All across America there were spectacular displays of freedom on Thursday, as there have been for 232 years now, but one of the best came two days before when they held a very unusual beauty pageant in downtown Los Angeles.
I don’t know who came up with the idea but at the Walden House, a halfway house of sorts where they take female convicts before they can be released, they have the Miss Independence Day Pageant where the holiday is characterized by freedom of a different sort.
The general charge of the Walden House is primarily to educate and rehabilitate those who have run afoul of drugs, as a fabulous story in the Los Angeles Times told us yesterday, and while the fun-filled pageant focuses on beauty and talent like they usually do, there comes a time when each contestant must either answer a question or present an essay -- oneabout “independence,” of all things.
At that precise point the borrowed dresses, the ill-fitting high heels, the furious rush to get the make-up just perfect – all that had happened just an hour earlier -- is completely forgotten because these fallen women each stand so very tall as they speak of a different kind of independence.
This year’s winner was a woman named Darlene Escalante. She was dressed to the nines, the newspaper story told us, but when she clamored onto the stage trying to manage those high heels instead of the prison-issue rubber slippers, she tossed aside the poise a normal beauty queen must possess .
“I am not going to read my essay,” she announced. As she did, those huge tears crept into her eyes like they have almost every day and every night since she was sentenced long ago to the state prison in Chowchilla on drug charges.
Her shaking hands then rolling her carefully-written essay into a tight cylinder, her husky whisper began to get roots as she explained, “I’m just going to talk to you from my heart.
“Independence to me means breaking the cycle of three generations of incarceration. It means independence from three generations of drug addiction. It means independence from living a gang life,” she said, all the while wobbling in front of nearly 100 other women who also felt tears sting their own eyes.
“Independence to me means getting myself together and living for my kids,” she said in an even stronger way and, when she did, the applause and yells of encouragement and cheers from even the other contestants gave an entirely different meaning to the Miss Independence title.
As America celebrates its freedom from tyranny and oppression, the women at the Walden House add an equally glorious type of freedom. As one would sing a song or another might offer a poem , the contestants were the most delighted of all for such a day of merriment but Darlene’s words hung heavy in the air as not one forgot the purpose of their stay at the Walden House.
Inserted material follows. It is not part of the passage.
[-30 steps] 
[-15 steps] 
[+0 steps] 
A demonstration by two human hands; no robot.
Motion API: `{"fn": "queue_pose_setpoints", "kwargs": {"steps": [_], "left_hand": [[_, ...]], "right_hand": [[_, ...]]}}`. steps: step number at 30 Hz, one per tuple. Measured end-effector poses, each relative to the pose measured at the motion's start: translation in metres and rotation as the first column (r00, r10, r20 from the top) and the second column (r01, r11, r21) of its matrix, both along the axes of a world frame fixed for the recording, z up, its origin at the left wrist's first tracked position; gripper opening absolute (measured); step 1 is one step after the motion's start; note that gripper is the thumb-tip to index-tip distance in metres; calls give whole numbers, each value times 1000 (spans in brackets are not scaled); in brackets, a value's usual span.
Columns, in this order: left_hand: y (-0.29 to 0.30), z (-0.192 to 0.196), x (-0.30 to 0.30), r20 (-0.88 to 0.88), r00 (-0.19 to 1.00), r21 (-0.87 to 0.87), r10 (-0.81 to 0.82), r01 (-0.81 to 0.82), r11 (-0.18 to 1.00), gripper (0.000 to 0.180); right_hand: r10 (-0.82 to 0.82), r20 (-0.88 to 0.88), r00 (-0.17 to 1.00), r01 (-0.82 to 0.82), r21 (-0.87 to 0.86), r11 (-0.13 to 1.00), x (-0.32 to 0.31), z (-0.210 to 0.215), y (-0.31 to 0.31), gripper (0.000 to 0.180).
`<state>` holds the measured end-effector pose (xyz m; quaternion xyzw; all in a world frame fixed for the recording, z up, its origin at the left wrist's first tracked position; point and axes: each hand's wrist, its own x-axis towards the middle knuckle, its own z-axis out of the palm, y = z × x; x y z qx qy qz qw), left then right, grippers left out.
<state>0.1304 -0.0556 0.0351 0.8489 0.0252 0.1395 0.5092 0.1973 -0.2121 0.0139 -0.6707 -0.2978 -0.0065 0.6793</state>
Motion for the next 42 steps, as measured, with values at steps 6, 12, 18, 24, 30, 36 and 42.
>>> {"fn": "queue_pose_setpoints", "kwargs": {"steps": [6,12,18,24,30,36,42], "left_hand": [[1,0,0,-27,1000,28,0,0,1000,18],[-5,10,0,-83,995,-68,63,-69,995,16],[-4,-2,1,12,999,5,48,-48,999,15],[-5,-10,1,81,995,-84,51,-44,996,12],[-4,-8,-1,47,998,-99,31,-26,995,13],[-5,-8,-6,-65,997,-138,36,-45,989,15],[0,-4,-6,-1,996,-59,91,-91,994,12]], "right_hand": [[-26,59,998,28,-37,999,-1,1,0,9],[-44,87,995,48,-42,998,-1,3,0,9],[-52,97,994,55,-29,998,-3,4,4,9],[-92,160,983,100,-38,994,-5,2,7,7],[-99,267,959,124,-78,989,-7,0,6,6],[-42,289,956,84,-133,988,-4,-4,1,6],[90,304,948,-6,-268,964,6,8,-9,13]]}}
When a newcomer arrives, they wear a prison-issued shift and are brought to the facility wearing “bracelets” most beauty queens will never see. Once the handcuffs are released and they are given “street clothes” for the first time, an intensive program begins where each learns how to be better equipped to stave off the vice-gripped lure that awaits them outside the walls.
Some will return to the sordid life, they’ll go to prison again, but it won’t be because they weren’t given a chance to make things right. The Miss Independence Day Pageant – don’t you see – is simply a clever way to illustrate a new-found independence and freedom in a way most of us will gratefully never know.
When Carla Hall, the writer for the Times, asked Darlene what the title meant to her, this year’s winner replied, “I didn’t have a dress, a talent, a skit, nothing. I’m so shocked.”
But she shouldn’t be surprised. Instead she ought to learn from it, learn what happens in this world of ours when you give your heart.
Ironically, isn’t that what Independence Day is really all about?